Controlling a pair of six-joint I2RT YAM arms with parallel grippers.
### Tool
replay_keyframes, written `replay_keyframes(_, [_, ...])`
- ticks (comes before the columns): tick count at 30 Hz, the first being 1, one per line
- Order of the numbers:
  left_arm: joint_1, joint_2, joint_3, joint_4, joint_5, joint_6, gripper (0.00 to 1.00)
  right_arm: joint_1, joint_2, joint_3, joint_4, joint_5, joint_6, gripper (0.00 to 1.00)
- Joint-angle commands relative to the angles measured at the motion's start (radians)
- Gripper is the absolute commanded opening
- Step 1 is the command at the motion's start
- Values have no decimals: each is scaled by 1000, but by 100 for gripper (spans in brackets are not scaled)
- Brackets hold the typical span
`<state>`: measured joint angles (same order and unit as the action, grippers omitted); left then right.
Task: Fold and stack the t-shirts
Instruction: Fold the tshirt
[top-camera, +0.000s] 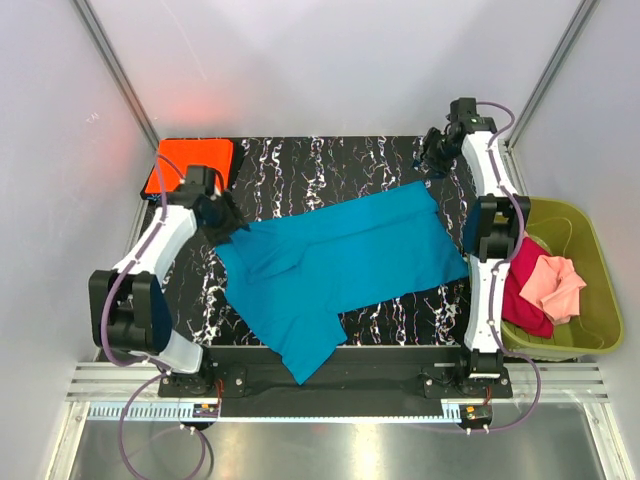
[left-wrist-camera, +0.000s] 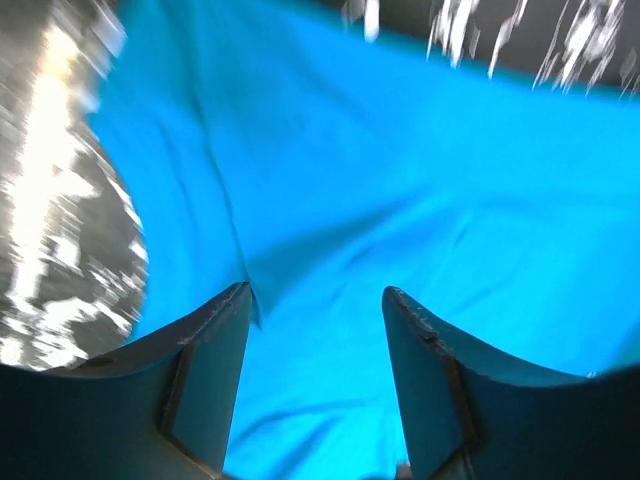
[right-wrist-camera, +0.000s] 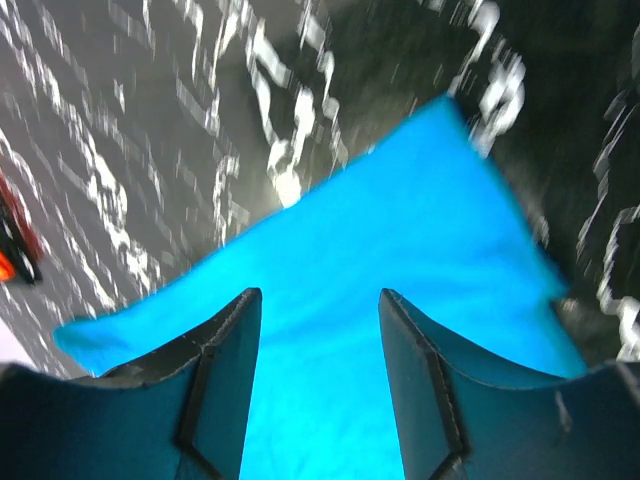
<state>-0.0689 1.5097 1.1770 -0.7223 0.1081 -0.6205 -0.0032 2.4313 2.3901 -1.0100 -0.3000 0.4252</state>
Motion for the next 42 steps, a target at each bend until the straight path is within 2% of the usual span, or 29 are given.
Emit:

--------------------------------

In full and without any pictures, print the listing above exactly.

*Answer*.
Controlling a pair of six-joint I2RT YAM arms with parallel grippers.
### Tool
replay_keyframes, written `replay_keyframes(_, [_, ...])`
- ticks (comes before the columns): tick count at 30 Hz, the first being 1, one per line
- Order of the numbers:
  left_arm: joint_1, joint_2, joint_3, joint_4, joint_5, joint_6, gripper (0.00 to 1.00)
  right_arm: joint_1, joint_2, joint_3, joint_4, joint_5, joint_6, gripper (0.00 to 1.00)
- Joint-angle commands relative to the angles measured at the motion's start (radians)
- Gripper is the absolute commanded opening
- Step 1 is the command at the motion's start
- Values have no decimals: each is scaled by 1000, but by 100 for gripper (spans in brackets are not scaled)
- Brackets hold the typical span
`<state>`: measured joint angles (same order and unit as the action, grippers omitted); left then right.
Task: Fold and stack the t-shirts
Instruction: Fold the tshirt
[top-camera, +0.000s] 
[left-wrist-camera, +0.000s] 
[right-wrist-camera, +0.000s] 
<state>-0.0689 1.5097 1.1770 -0.7223 0.1081 -0.6205 -0.0032 2.4313 2.3901 -1.0100 -0.3000 0.4252</state>
Motion for the next 42 steps, a target at each bend until the straight path is within 2% of the usual span, or 29 are given.
Emit:

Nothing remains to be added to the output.